### Your objective
Isolate every line in the data with the string "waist" and copy it.

***** Recorded information

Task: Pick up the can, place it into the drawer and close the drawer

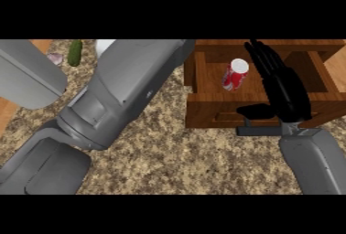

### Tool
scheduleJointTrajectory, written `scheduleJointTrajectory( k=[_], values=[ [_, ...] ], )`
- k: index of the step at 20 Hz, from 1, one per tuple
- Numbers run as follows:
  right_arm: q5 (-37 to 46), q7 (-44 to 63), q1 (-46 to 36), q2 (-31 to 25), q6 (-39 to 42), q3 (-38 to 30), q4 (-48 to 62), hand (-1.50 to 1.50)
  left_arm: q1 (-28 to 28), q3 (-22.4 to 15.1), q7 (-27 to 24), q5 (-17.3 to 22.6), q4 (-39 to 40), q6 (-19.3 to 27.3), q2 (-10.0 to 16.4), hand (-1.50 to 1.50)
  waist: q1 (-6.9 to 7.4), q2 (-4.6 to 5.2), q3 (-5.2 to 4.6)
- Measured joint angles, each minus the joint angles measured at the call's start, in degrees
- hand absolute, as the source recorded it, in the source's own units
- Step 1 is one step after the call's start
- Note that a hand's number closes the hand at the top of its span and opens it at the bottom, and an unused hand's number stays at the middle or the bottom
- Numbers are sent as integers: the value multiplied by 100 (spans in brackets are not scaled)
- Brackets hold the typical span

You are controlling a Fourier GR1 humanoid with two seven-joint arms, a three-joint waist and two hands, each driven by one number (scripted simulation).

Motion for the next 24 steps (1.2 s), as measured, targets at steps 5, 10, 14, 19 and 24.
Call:
scheduleJointTrajectory(
  k=[5, 10, 14, 19, 24],
  values=[
    [431, -396, -429, 249, -706, 15, 1277, -150, 147, 71, 21, -69, -89, -93, 186, -150, 74, -21, 0],
    [735, -611, -1072, 396, -1393, -218, 2624, -150, 313, 58, 167, -171, -297, -140, 374, -150, 184, -39, -1],
    [1020, -606, -1549, 513, -2056, -407, 3519, -150, 543, 30, 302, -236, -587, -189, 537, -150, 271, -55, -2],
    [1214, -597, -2312, 590, -2674, -668, 4530, -150, 724, -38, 623, -324, -949, -239, 780, -150, 380, -53, -2],
    [1282, -672, -2968, 554, -3062, -902, 5375, -150, 992, -107, 875, -387, -1391, -330, 1009, -150, 483, -48, -5]
  ],
)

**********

### Exercise solution
  waist: q1 (-6.9 to 7.4), q2 (-4.6 to 5.2), q3 (-5.2 to 4.6)
You are controlling a Fourier GR1 humanoid with two seven-joint arms, a three-joint waist and two hands, each driven by one number (scripted simulation).

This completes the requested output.